It is clear that having access to every trace of your digital presence and being able to cross-correlate them across different platforms, services and people is an enormous power, especially considering the monopolizing presence IT giants like Facebook, Google, Amazon, Apple and Microsoft can have in our daily digital life.

Of course, data, as an increasingly important asset (and often the only significant advantage over the competition) is jealousy kept private by these companies. This is completely rightful and strategically sound, but unfortunately completely in contrast with the AI democratization process.

Indeed, while from gigantic amount of data even simple algorithms can achieve incredible results, the opposite is hardly true since even the most sophisticated AI algorithm needs high-quality, high-volume data to be able to generalize to new situations. AI democratization can not work if we do not democratize data first.

Growing Disparity through the Network Effect

The “network effect” is a well-known social and economic phenomenon where an increased numbers of users improves the value of a good or service in turn attracting even more participants and triggering a virtuous cycle which becomes very difficult to break. This effect is very common and especially true in the digital market where it is possible to reach millions of users at the distance of a click.

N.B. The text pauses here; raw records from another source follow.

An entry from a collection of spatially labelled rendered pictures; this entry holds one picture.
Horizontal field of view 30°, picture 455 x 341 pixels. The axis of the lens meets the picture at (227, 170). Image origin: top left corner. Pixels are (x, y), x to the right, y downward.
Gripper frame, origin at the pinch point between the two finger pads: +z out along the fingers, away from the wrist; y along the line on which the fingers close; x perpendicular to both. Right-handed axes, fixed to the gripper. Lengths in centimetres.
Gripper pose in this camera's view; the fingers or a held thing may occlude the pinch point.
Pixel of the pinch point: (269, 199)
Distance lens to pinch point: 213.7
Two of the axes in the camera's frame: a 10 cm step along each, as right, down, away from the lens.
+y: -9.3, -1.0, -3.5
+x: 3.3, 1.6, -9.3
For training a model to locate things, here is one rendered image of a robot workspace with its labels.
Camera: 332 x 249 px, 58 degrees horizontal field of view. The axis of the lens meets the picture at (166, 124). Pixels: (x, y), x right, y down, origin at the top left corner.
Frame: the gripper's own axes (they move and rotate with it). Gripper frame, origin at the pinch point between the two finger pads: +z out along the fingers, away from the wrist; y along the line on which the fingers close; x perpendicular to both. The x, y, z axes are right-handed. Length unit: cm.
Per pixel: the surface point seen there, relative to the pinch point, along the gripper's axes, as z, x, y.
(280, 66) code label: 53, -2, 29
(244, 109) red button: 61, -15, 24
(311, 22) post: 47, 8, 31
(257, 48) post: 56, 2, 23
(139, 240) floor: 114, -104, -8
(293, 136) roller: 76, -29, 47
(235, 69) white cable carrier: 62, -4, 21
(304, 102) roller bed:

Time needed by Internet and non-Internet products to reach 50 Million users — Copyright © TechToday

This effect makes the situation even less “democratic” enabling the enormous gathering of worldwide data (and hence Intelligence) into the hands of very few companies. Is it not scary that the entire “search engine market” is dominated by just two companies (Google and Baidu detains ~86% the entire market share)?

This means that these companies are not just far from helping the democratization process of AI but are also in the dangerous, monopolistic and unique position of deciding the future of AI for everyone else, like when and how it should employed. This has already raised many criticisms from experts of different fields like Tim Berners-Lee labeling them as tech giants as “obstacles to innovation” or George Soros who even argue about “far-reaching adverse consequences for democracy” [12].

Winning the Race for top AI Talents

Nevertheless, tech giants open up their AI research labs, flattering the best scientists in the world and giving them complete freedom, huge salaries and all the resources they would need. Researchers are free to collaborate with other institutions, make everything open-source while baked by tons of money and freed by research grant applications, teaching and other bureaucratic burdens.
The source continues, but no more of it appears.